A Place Exercise: Ode to Libraries

Libraries are a favorite place of mine. Rows of books, neatly organized by author and the Dewey Decimal system. The smell of paper, glue, and dust. Not overwhelming, as in some used bookstores where the dust pan has yet to be invented, and dust motes are busy learning to use other dust motes as clothing, and creep along aisles, ducking behind books, in their every constant desire to hunt the vicious dust bunny. Library dust motes are of a different sort, idles, lazy, like cherry blossom petals in every bad anime ever made, floating and swirling among the books and shelves, fearful to set foot upon anything that a vicious librarian might come along and clean with a vengeance. But people can settle here, in this timeless place, come rain or shine, and the assistants will help you, or leave you alone when you say "thanks, but I'm fine."
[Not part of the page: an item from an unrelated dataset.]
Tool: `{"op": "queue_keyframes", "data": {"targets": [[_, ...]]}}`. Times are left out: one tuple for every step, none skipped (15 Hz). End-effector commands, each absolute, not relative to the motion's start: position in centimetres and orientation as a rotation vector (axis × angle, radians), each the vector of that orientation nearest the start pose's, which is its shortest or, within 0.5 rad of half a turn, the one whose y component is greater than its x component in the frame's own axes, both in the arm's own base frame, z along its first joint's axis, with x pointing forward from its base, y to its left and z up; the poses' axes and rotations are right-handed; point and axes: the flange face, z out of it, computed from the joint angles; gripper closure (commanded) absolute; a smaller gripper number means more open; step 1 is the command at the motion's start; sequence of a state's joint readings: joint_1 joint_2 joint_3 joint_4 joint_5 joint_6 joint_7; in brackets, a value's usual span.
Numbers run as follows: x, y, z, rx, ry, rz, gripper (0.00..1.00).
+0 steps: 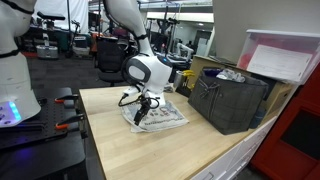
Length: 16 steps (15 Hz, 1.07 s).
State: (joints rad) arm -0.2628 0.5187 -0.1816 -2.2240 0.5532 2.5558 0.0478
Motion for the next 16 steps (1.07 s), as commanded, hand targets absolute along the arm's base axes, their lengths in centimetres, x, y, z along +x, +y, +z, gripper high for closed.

Here I find Niffennegger, Kushner, and Bujold. I rediscover Orson Scott Card (you closet homosexual, you). Lemony Snicket's Series of Unfortunate Events turns up one day, and I finally read my favorite childhood movie, Peter S. Beagle's The Last Unicorn, discovering that yes, it was actually a good story. I rediscover who I want to be through reading. Let me brave, kind, considerate. But most importantly, here, in this world of books, I can seek tranquility, a sense of peace in a chaotic world. I can leave Baltimore behind, I can escape the problems of America, and visit imaginary memories and worlds no less real than mine.